> **Activity**
Copy every line of the material below exactly.

Top of Source material

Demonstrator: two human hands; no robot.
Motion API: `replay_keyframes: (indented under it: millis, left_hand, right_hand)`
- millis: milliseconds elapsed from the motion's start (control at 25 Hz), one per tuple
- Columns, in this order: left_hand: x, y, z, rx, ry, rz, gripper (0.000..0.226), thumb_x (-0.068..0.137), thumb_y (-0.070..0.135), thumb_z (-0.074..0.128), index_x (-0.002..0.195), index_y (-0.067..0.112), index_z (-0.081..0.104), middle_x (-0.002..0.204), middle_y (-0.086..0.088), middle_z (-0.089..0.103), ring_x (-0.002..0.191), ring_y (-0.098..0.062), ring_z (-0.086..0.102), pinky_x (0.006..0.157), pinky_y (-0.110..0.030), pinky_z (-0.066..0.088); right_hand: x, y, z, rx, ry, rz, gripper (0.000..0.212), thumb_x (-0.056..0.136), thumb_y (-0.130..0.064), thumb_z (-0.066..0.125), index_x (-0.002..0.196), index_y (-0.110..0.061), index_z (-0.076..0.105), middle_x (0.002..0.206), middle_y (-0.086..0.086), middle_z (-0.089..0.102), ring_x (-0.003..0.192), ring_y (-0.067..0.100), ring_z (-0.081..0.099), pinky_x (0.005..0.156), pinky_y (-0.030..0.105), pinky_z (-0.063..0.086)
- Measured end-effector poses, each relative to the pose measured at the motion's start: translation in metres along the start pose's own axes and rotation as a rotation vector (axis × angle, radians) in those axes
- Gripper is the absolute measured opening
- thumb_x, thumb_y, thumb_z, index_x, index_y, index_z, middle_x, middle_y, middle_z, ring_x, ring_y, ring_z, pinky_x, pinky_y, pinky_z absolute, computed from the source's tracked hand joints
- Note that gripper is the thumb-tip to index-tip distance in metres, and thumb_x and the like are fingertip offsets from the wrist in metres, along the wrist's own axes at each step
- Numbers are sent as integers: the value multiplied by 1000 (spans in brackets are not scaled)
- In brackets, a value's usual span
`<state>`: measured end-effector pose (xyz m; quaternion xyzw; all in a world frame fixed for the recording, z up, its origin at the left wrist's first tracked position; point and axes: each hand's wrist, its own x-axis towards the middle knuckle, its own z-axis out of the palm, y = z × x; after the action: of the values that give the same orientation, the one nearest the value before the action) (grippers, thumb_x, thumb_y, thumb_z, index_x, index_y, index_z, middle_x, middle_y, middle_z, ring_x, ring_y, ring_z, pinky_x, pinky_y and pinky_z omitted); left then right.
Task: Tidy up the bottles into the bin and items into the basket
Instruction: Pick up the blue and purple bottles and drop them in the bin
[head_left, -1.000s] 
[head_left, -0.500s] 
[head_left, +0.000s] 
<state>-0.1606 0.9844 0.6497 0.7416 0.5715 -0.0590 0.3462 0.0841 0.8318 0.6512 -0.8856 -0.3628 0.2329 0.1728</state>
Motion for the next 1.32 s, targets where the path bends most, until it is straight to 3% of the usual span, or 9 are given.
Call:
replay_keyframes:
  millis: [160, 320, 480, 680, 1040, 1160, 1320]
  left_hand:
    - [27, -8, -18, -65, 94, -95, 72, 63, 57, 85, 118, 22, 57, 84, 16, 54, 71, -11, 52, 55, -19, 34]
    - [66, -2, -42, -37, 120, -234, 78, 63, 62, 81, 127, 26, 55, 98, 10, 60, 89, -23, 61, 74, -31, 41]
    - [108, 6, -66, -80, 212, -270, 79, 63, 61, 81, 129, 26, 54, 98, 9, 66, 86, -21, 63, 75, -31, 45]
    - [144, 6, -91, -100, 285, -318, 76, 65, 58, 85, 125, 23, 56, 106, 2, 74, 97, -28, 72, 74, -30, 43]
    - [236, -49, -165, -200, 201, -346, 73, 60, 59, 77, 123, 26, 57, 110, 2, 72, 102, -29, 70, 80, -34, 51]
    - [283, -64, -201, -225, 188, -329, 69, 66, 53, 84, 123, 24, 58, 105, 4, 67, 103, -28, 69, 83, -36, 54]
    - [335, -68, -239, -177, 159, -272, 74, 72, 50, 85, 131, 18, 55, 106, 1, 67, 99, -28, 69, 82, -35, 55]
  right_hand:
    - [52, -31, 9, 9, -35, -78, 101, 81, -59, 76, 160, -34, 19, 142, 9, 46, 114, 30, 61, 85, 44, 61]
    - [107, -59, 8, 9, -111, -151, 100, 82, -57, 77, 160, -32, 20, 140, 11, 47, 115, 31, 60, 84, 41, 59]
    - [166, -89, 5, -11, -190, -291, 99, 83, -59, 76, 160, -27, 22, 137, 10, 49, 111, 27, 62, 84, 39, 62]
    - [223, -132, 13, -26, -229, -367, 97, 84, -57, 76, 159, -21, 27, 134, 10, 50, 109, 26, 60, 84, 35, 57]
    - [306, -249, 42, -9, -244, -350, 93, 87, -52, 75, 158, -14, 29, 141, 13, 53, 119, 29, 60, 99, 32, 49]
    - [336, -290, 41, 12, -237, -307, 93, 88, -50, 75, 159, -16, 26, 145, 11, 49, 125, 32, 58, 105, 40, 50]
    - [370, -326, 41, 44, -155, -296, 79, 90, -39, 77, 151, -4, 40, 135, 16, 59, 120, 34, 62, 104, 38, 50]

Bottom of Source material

> **Solution to this task**
Demonstrator: two human hands; no robot.
Motion API: `replay_keyframes: (indented under it: millis, left_hand, right_hand)`
- millis: milliseconds elapsed from the motion's start (control at 25 Hz), one per tuple
- Columns, in this order: left_hand: x, y, z, rx, ry, rz, gripper (0.000..0.226), thumb_x (-0.068..0.137), thumb_y (-0.070..0.135), thumb_z (-0.074..0.128), index_x (-0.002..0.195), index_y (-0.067..0.112), index_z (-0.081..0.104), middle_x (-0.002..0.204), middle_y (-0.086..0.088), middle_z (-0.089..0.103), ring_x (-0.002..0.191), ring_y (-0.098..0.062), ring_z (-0.086..0.102), pinky_x (0.006..0.157), pinky_y (-0.110..0.030), pinky_z (-0.066..0.088); right_hand: x, y, z, rx, ry, rz, gripper (0.000..0.212), thumb_x (-0.056..0.136), thumb_y (-0.130..0.064), thumb_z (-0.066..0.125), index_x (-0.002..0.196), index_y (-0.110..0.061), index_z (-0.076..0.105), middle_x (0.002..0.206), middle_y (-0.086..0.086), middle_z (-0.089..0.102), ring_x (-0.003..0.192), ring_y (-0.067..0.100), ring_z (-0.081..0.099), pinky_x (0.005..0.156), pinky_y (-0.030..0.105), pinky_z (-0.063..0.086)
- Measured end-effector poses, each relative to the pose measured at the motion's start: translation in metres along the start pose's own axes and rotation as a rotation vector (axis × angle, radians) in those axes
- Gripper is the absolute measured opening
- thumb_x, thumb_y, thumb_z, index_x, index_y, index_z, middle_x, middle_y, middle_z, ring_x, ring_y, ring_z, pinky_x, pinky_y, pinky_z absolute, computed from the source's tracked hand joints
- Note that gripper is the thumb-tip to index-tip distance in metres, and thumb_x and the like are fingertip offsets from the wrist in metres, along the wrist's own axes at each step
- Numbers are sent as integers: the value multiplied by 1000 (spans in brackets are not scaled)
- In brackets, a value's usual span
`<state>`: measured end-effector pose (xyz m; quaternion xyzw; all in a world frame fixed for the recording, z up, its origin at the left wrist's first tracked position; point and axes: each hand's wrist, its own x-axis towards the middle knuckle, its own z-axis out of the palm, y = z × x; after the action: of the values that give the same orientation, the one nearest the value before the action) (grippers, thumb_x, thumb_y, thumb_z, index_x, index_y, index_z, middle_x, middle_y, middle_z, ring_x, ring_y, ring_z, pinky_x, pinky_y and pinky_z omitted); left then right.
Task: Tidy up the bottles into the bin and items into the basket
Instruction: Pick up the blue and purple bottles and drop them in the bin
[head_left, -1.000s] 
[head_left, -0.500s] 
[head_left, +0.000s] 
<state>-0.1606 0.9844 0.6497 0.7416 0.5715 -0.0590 0.3462 0.0841 0.8318 0.6512 -0.8856 -0.3628 0.2329 0.1728</state>
Motion for the next 1.32 s, targets where the path bends most, until it is straight to 3% of the usual span, or 9 are given.
Call:
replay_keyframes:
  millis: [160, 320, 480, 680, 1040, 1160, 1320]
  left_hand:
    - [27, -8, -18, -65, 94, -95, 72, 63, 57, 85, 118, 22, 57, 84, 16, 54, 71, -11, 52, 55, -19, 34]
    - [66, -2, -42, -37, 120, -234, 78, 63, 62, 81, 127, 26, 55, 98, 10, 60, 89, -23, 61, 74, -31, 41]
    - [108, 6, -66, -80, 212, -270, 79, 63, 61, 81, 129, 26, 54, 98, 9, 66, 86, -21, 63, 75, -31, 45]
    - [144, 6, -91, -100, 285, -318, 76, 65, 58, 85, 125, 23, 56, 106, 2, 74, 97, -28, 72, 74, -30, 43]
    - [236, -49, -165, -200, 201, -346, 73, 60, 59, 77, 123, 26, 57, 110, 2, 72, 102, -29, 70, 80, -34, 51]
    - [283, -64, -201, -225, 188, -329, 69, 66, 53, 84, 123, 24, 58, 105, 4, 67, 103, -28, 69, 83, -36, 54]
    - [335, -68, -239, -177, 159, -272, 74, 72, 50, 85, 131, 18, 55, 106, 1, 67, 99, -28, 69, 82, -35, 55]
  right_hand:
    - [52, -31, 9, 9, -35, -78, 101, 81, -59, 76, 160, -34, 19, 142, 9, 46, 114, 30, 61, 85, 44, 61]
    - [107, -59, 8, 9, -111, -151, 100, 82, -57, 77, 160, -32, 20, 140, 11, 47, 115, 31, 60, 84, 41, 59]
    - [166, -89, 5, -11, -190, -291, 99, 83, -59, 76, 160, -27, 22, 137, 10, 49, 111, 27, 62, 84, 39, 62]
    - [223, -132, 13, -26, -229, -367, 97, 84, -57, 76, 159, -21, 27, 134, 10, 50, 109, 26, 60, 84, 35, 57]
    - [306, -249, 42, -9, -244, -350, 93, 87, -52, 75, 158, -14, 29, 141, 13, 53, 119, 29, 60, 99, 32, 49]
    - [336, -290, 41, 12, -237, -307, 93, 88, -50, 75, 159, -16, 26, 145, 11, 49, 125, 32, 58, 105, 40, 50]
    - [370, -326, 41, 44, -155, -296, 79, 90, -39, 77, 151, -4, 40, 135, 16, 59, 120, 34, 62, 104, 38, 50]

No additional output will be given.